Study: Colleges lack comprehensive writing evaluation for students

Professor Mya Poe of Northeaster University presents her research on assessing students' writing in the Philip E. Austin building on Monday, Oct. 19, 2015. (Jason Jiang/The Daily Campus)

Northeastern University professor Mya Poe shared her most recent findings examining the impact of assessment on students’ writing development and learning Monday afternoon at the Philip E. Austin Building.

Poe, an associate professor of English whose research on writing assessment has been frequently published, is currently working on a book tentatively titled “Intended Consequences: What Students and Statistics Can Tell Us About Writing Assessment.”

After a brief introduction from University of Connecticut English professor Thomas Deans, Poe started her presentation with a bit of history. Harvard introduced the original writing assessment in 1874 as an entrance examination intended to gage incoming students’ proficiency in writing, she said.

“Writing is a complex construct,” Poe said. She observed instructors had developed novel methods for assessing students’ writing skills, but it was unclear what exactly these methods were assessing. 

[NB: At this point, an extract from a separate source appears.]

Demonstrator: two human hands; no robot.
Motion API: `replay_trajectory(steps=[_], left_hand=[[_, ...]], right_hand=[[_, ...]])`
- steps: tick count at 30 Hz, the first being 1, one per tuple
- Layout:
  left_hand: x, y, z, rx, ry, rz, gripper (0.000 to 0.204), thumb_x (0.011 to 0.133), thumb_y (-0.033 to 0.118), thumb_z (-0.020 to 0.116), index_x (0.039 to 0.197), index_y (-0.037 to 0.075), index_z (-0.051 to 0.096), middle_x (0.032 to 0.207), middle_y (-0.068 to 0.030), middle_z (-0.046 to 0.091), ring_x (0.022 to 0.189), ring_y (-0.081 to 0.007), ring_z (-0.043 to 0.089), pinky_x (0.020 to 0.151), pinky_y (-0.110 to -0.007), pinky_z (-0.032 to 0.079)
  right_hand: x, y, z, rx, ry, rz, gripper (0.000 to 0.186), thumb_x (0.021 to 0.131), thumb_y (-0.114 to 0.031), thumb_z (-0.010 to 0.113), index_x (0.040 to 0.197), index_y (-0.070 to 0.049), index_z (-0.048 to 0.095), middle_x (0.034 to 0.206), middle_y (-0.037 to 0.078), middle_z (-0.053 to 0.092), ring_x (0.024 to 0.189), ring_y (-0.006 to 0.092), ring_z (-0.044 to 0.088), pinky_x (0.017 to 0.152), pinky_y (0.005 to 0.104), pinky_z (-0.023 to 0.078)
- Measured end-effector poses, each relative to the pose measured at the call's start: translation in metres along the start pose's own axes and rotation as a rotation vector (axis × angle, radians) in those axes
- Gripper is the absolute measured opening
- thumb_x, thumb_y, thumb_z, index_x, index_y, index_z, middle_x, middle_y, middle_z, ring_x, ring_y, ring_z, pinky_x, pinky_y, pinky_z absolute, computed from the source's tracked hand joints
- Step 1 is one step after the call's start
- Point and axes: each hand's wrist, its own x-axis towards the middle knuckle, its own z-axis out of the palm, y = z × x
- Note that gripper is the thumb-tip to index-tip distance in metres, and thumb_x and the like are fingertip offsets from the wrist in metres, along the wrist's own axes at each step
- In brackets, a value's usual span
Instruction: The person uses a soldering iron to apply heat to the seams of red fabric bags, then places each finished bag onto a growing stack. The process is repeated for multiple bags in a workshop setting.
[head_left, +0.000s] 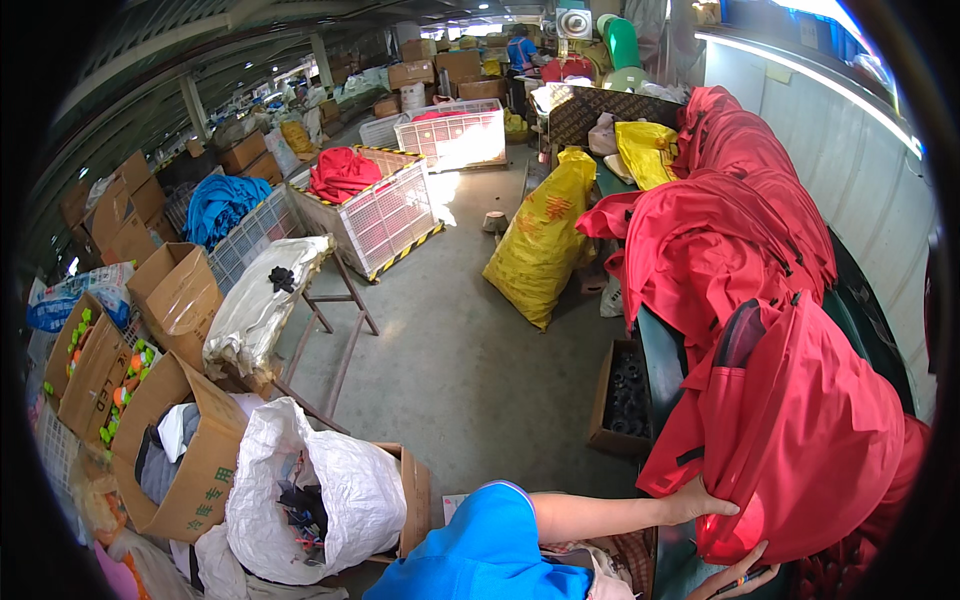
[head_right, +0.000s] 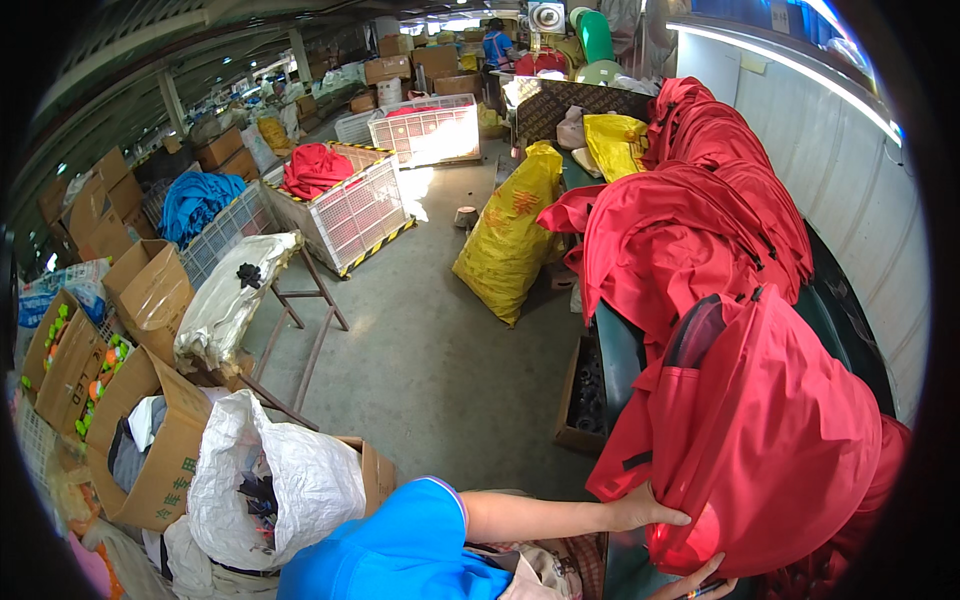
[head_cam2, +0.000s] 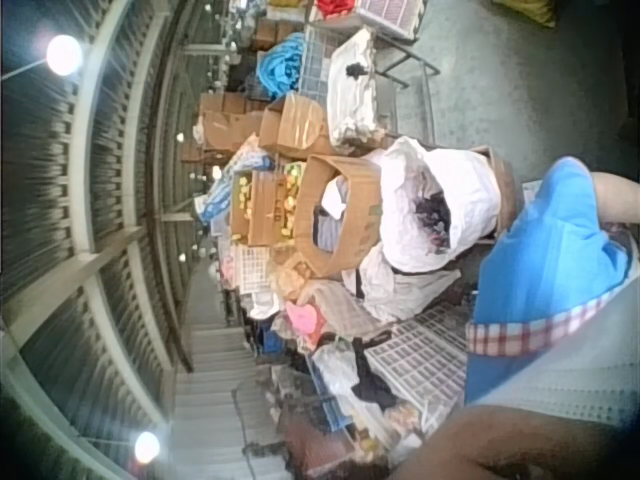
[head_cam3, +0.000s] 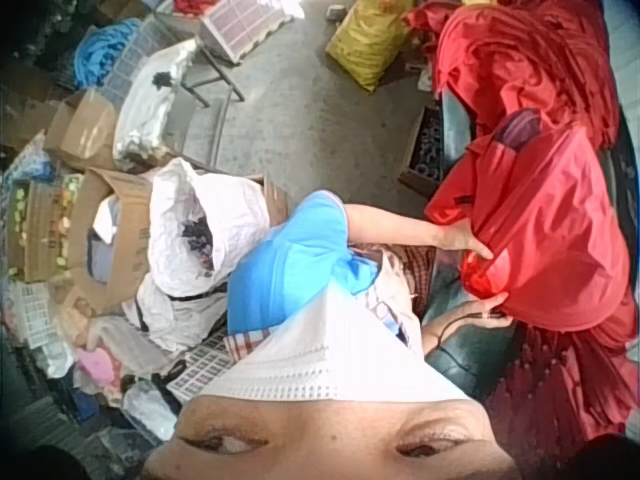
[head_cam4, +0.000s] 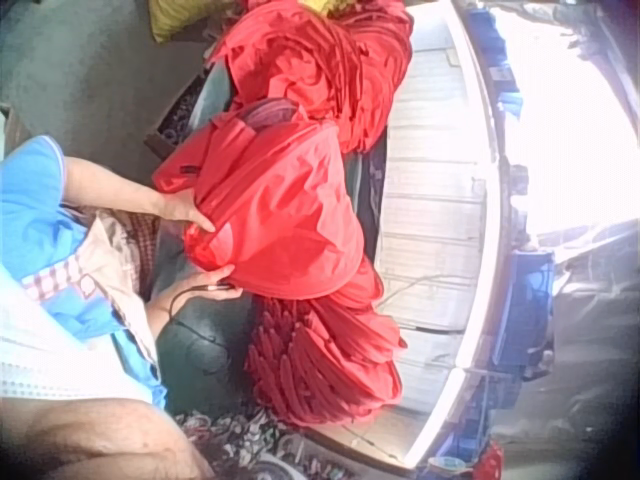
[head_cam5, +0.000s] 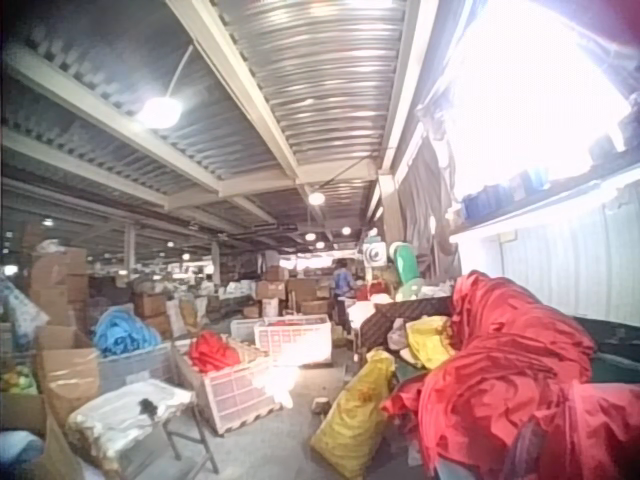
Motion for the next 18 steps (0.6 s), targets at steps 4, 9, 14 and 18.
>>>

Poe asked four questions at the beginning of her research, seeking to learn more about students’ histories, personal evaluations, past experiences and changing assessments over a student’s career. 

She used both statistical surveys and personal research to accomplish her research goals. Her surveys found that students of all backgrounds find standardized testing to typically carry more weight than writing assessments in the education system, and also that students consider standardized testing to be more unfair.

Interestingly, grades do not seem to be affected by these students’ thoughts; they remained consistent across both types of assessment.

Poe found that high school assessment strongly informs personal evaluation of one’s own writing skills as they enter college, which concerns her. She implored instructors to work on collegiate placement testing as it relates to writing assessments.

Poe also shared details on three personal interviews with students which provided her with valuable information.

One of the students she spoke to was a Chinese student who did not speak English as a primary language. The student was extremely interested in a psychology major, but technical and linguistic struggles with writing served as a deterrent. As a result, the student chose a business major, for which writing was not as important.

Another one of her interviews was with a student who focused on technology, specifically engineering, but did not know how to integrate his admittedly poor writing skills across subjects. Outside stress, combined with this struggle, caused this student to drop out of school.

Through her research, Poe found writing assessment at the beginning of college is lacking, and students who seek feedback often aren’t getting it. She stressed the importance of creating connections – across schools, across classes, across studies – and integrating writing and its assessment into the curriculum more effectively.

She concluded that assessment has a profound effect on students’ writing development and learning. Therefore, innovation in this area is necessary to better educate students throughout their college careers.